"Kung flu," "the Chinese virus," "enormous evidence" that the coronavirus outbreak originated in a Chinese biotech lab—these phrases used by Trump and Pompeo have strained US-China relations and led to attacks against Asian-Americans domestically. When evidence from many different labs ruled out the "evil Chinese biotech" theory for the origin of SARS-CoV-2, the American political establishment next fingered the wet market in Wuhan. In wet markets, live animals, including wild animals, are butchered on-site for customers. According to data presented by George Gao (head of Chinese CDC, the data is not yet published), sequencing of nucleic acids from samples taken from animals at this market all proved negative for the virus. So, yes, this was the site of a superspreading event—humans passing the disease to many other humans—but it was not the place where the virus originated. Similarly, the racist joking in the American media of Chinese people eating bat soup also points in the wrong direction—the first human to get this virus did not get it from a bat.
I live in Florida. One day this week, we had more than 10,000 new cases of COVID-19. A lack of understanding of this virus on the part of both politicians and the general public had a lot to do with this. Getting both to respond intelligently is going to require combatting propaganda. It is worth it for those concerned with racism and xenophobia as well as those concerned with not dying of COVID-19 (as well as science fiction writers who would consider using a virus as a plot device—a whole lot, if not most, of us) to understand where this virus came from.

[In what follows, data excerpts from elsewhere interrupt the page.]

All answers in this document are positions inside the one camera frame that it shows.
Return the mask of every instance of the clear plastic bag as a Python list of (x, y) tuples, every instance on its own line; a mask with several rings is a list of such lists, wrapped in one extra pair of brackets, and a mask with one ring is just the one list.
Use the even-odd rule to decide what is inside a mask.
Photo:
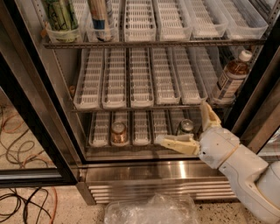
[(104, 224), (198, 224), (191, 197), (176, 200), (156, 193), (142, 200), (112, 202), (105, 211)]

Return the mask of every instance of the bottle label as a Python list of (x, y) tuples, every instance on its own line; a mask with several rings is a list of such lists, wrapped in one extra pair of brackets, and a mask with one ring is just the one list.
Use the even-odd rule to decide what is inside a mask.
[(228, 76), (233, 76), (229, 71), (225, 71), (219, 78), (216, 86), (213, 89), (213, 98), (223, 99), (231, 98), (239, 86), (243, 83), (244, 79), (232, 79)]

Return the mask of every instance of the glass door refrigerator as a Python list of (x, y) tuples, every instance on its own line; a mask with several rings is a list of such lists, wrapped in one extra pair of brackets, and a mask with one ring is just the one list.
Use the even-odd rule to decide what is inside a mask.
[[(159, 0), (144, 1), (148, 28), (133, 24), (141, 1), (112, 0), (115, 38), (105, 42), (86, 0), (73, 0), (79, 27), (66, 37), (52, 31), (42, 2), (0, 1), (1, 89), (52, 160), (49, 168), (3, 168), (6, 186), (77, 185), (89, 205), (154, 192), (235, 199), (219, 171), (156, 141), (176, 135), (184, 119), (198, 140), (203, 101), (253, 152), (278, 159), (279, 0), (227, 1), (236, 19), (224, 1), (201, 1), (211, 25), (200, 23), (193, 1), (169, 1), (178, 29), (165, 27)], [(242, 49), (253, 53), (249, 76), (234, 97), (215, 99), (221, 69)], [(274, 146), (261, 150), (265, 143)]]

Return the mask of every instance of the white robotic arm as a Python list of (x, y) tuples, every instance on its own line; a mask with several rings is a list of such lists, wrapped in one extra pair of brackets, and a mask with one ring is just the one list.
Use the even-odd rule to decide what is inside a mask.
[(254, 216), (266, 223), (280, 222), (280, 161), (269, 165), (240, 144), (237, 136), (221, 127), (219, 117), (206, 102), (200, 110), (204, 132), (199, 142), (189, 135), (161, 136), (157, 143), (181, 153), (199, 155), (203, 162), (227, 177), (236, 197)]

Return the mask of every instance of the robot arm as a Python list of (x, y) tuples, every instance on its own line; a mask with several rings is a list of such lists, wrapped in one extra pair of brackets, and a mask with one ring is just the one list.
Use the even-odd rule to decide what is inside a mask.
[(280, 162), (271, 166), (223, 129), (211, 107), (201, 105), (204, 133), (199, 158), (228, 179), (239, 201), (259, 220), (280, 221)]

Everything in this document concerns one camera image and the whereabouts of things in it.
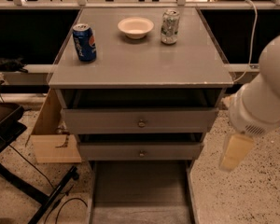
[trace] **speckled floor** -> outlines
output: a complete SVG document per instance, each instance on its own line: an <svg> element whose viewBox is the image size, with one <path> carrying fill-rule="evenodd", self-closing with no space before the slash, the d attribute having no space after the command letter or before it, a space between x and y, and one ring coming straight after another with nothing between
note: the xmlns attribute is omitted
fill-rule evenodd
<svg viewBox="0 0 280 224"><path fill-rule="evenodd" d="M32 144L30 141L26 144L42 100L43 97L40 96L29 98L23 103L24 107L32 108L21 120L28 126L28 131L12 146L46 174L53 184L57 184L71 164L36 164ZM193 166L191 182L197 223L280 224L280 130L257 139L256 147L245 161L228 174L217 167L225 134L230 131L227 111L221 110L211 132L205 137L202 155ZM0 162L40 190L51 192L47 180L11 148L2 152ZM80 179L71 181L66 186L65 189L69 189L74 185L70 195L64 197L62 203L73 197L85 201L89 198L91 174L88 165L82 162L77 168ZM5 218L0 223L25 224L38 207L37 202L0 177L0 218ZM55 223L58 209L59 207L49 216L46 223ZM72 201L60 213L58 223L84 223L85 216L84 204Z"/></svg>

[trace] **white cable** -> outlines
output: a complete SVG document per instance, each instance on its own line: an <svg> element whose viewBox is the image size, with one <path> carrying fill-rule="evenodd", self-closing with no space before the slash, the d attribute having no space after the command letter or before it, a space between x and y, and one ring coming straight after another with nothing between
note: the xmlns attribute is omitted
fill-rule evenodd
<svg viewBox="0 0 280 224"><path fill-rule="evenodd" d="M246 70L242 73L242 75L238 78L236 78L233 82L237 82L239 81L241 78L244 77L245 73L248 71L248 68L251 64L251 60L252 60L252 53L253 53L253 41L254 41L254 33L255 33L255 27L256 27L256 22L258 20L258 11L255 7L255 4L251 1L251 0L245 0L245 2L247 2L248 4L250 4L253 8L254 8L254 12L255 12L255 18L254 18L254 23L253 23L253 28L252 28L252 34L251 34L251 41L250 41L250 54L249 54L249 61L248 64L246 65Z"/></svg>

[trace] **blue soda can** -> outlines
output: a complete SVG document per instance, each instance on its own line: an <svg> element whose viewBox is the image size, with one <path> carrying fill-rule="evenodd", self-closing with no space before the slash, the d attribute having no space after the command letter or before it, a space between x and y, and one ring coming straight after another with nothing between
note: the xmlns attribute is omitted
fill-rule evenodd
<svg viewBox="0 0 280 224"><path fill-rule="evenodd" d="M79 23L73 27L73 38L77 56L82 62L92 62L96 59L94 35L90 26Z"/></svg>

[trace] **silver can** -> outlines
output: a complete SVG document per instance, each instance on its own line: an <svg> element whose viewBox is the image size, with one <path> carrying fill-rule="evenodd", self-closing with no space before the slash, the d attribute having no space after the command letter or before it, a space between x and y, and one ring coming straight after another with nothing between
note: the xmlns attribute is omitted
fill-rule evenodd
<svg viewBox="0 0 280 224"><path fill-rule="evenodd" d="M174 44L177 41L179 11L167 9L162 16L161 42Z"/></svg>

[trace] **drawer knob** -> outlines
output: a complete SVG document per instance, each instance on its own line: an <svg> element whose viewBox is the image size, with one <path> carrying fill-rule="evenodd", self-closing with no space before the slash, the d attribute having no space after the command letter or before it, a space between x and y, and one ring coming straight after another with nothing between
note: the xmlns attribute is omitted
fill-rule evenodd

A new paper in Science Magazine from Feng Gao's lab (at Duke, not at a Chinese lab, for those of you who need that fact to argue with conspiracy theorists), has just established how SARS-CoV-2 evolved into a human pathogen. For those of you adept at reading the scientific literature, here's the link. For those of you who can't or who don't have the time to invest a couple of hours in reading this (it's not a quick read), I'm going to do what I do a lot of on this blog—summarizing and contextualizing.
The typical protocol for understanding the evolution of a virus is to obtain the complete genomic sequence of a family of viruses in many different species. At that point, you have a code consisting of A, T, C, and G. Information of this sort can be compared using computer algorithms and "clustered" into evolutionary trees that show how closely one viral isolate is related to another. In this fashion, a near-identical copy of the virus that causes SARS was found in civets (a feline species). For the MERS virus, it's doppelgänger was found in dromedary camels. Case closed: a civet passed the first disease to humans, and a camel passed the second.
No such near-identical virus has been found for SARS-CoV-2. These studies did, however, identify bat viruses that were approximately 96% identical. Interestingly, however, viruses isolated from pangolins—a spiny anteater—were much closer to SARS-CoV-2 in the part of the virus that codes for production of the S protein. The S protein binds the receptor on human cells (called ACE2), allowing the virus to get in.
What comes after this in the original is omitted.